- _BRIEF_:
Starting with the line containing "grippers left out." and going on through the line containing "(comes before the", return the lines of the data below exactly, and only those.

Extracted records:
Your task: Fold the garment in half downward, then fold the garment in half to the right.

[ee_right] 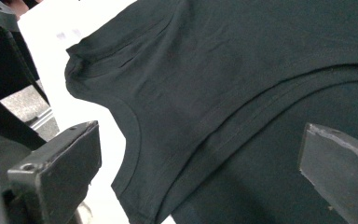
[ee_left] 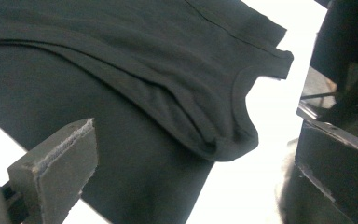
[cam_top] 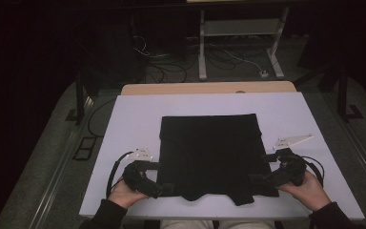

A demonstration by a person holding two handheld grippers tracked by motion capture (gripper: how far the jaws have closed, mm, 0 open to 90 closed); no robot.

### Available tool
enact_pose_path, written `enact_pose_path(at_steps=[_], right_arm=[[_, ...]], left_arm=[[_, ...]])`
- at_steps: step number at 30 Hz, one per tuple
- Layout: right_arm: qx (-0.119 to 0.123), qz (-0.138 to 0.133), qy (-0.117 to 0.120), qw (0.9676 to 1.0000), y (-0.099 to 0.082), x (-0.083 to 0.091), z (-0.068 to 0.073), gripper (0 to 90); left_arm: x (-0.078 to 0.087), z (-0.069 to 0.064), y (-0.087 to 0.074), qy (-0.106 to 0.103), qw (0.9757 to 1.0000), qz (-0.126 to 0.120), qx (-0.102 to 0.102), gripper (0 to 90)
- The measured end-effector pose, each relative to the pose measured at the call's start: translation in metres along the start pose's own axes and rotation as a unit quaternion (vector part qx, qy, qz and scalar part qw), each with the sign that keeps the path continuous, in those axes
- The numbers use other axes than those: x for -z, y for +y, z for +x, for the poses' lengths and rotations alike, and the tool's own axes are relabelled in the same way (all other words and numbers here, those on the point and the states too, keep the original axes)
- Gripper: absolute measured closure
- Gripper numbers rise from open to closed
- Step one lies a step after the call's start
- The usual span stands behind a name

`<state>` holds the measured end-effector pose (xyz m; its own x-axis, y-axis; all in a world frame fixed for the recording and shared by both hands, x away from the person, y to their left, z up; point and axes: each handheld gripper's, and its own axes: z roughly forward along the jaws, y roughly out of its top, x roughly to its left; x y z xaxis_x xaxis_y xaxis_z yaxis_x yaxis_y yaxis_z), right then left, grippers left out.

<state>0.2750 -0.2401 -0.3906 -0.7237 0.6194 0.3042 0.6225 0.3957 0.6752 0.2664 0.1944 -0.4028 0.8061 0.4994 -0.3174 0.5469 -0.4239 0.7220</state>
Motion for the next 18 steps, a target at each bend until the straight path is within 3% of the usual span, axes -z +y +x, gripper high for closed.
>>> enact_pose_path(at_steps=[5,12,18], right_arm=[[0.013,-0.001,-0.019,0.9997,0.012,-0.007,0.000,0.0],[0.020,-0.027,-0.014,0.9993,0.033,-0.011,-0.001,0.0],[0.027,-0.031,-0.016,0.9990,0.052,-0.017,-0.002,0.0]], left_arm=[[0.004,0.001,-0.005,0.019,0.9998,-0.006,-0.006,0.0],[0.009,0.004,-0.008,0.041,0.9987,-0.028,-0.007,0.0],[0.016,0.005,-0.012,0.058,0.9972,-0.047,-0.007,0.0]])
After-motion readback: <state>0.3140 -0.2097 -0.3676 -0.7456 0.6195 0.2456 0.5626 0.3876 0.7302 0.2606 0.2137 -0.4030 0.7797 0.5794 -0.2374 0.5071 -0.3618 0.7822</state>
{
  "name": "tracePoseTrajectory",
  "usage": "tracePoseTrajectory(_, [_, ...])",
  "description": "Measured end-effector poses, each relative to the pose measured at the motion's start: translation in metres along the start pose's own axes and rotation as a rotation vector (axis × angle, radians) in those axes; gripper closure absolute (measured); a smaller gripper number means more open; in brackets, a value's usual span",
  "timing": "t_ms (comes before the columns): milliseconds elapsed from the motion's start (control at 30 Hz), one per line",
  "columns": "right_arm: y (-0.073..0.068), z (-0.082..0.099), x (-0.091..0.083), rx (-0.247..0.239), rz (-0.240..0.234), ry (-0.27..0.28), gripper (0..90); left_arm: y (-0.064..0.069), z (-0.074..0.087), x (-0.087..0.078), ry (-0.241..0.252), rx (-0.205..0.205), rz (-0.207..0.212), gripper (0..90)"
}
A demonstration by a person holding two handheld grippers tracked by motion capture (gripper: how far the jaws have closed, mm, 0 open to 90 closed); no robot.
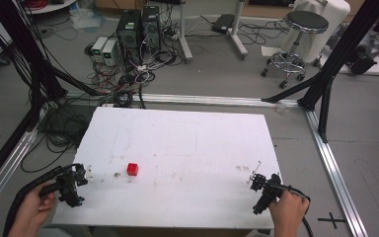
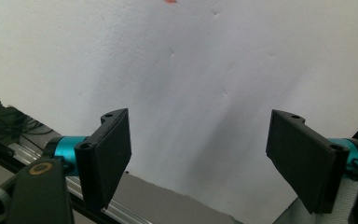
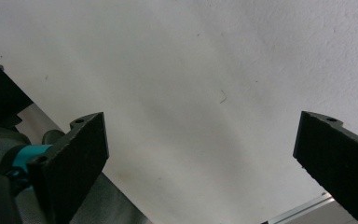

- _EXERCISE RESPONSE_:
`<state>` holds the measured end-effector pose (xyz m; its own x-axis, y-axis; all in a world frame fixed for the recording and shared by both hands, x away from the person, y to their left, z up; point and axes: each handheld gripper's, and its own axes: z roughly forward along the jaws, y roughly out of its top, x roughly to its left; x y z xaxis_x xaxis_y xaxis_z yaxis_x yaxis_y yaxis_z), right then left, grippers left out.

<state>0.2750 -0.2401 -0.3906 -0.7237 0.6194 0.3042 0.6225 0.3957 0.6752 0.2664 0.1944 -0.4028 0.8061 0.4994 -0.3174 0.5469 -0.4239 0.7220</state>
Motion for the next 18 steps, a target at each bend until the straight path is within 3% of the usual span, axes -z +y +x, gripper high for closed.
>>> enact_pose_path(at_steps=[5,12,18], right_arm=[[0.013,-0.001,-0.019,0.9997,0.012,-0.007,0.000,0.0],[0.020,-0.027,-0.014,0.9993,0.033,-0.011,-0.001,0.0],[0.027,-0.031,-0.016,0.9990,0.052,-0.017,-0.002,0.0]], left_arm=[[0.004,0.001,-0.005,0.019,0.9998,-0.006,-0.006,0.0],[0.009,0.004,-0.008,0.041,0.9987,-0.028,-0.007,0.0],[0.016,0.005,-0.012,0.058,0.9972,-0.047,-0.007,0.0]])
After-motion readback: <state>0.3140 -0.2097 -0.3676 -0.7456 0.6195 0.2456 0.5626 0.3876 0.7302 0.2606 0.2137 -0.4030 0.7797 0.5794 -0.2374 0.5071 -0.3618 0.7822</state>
{
  "name": "tracePoseTrajectory",
  "usage": "tracePoseTrajectory(_, [_, ...])",
  "description": "Measured end-effector poses, each relative to the pose measured at the motion's start: translation in metres along the start pose's own axes and rotation as a rotation vector (axis × angle, radians) in those axes; gripper closure absolute (measured); a smaller gripper number means more open; in brackets, a value's usual span",
  "timing": "t_ms (comes before the columns): milliseconds elapsed from the motion's start (control at 30 Hz), one per line",

No more work is needed for this exercise.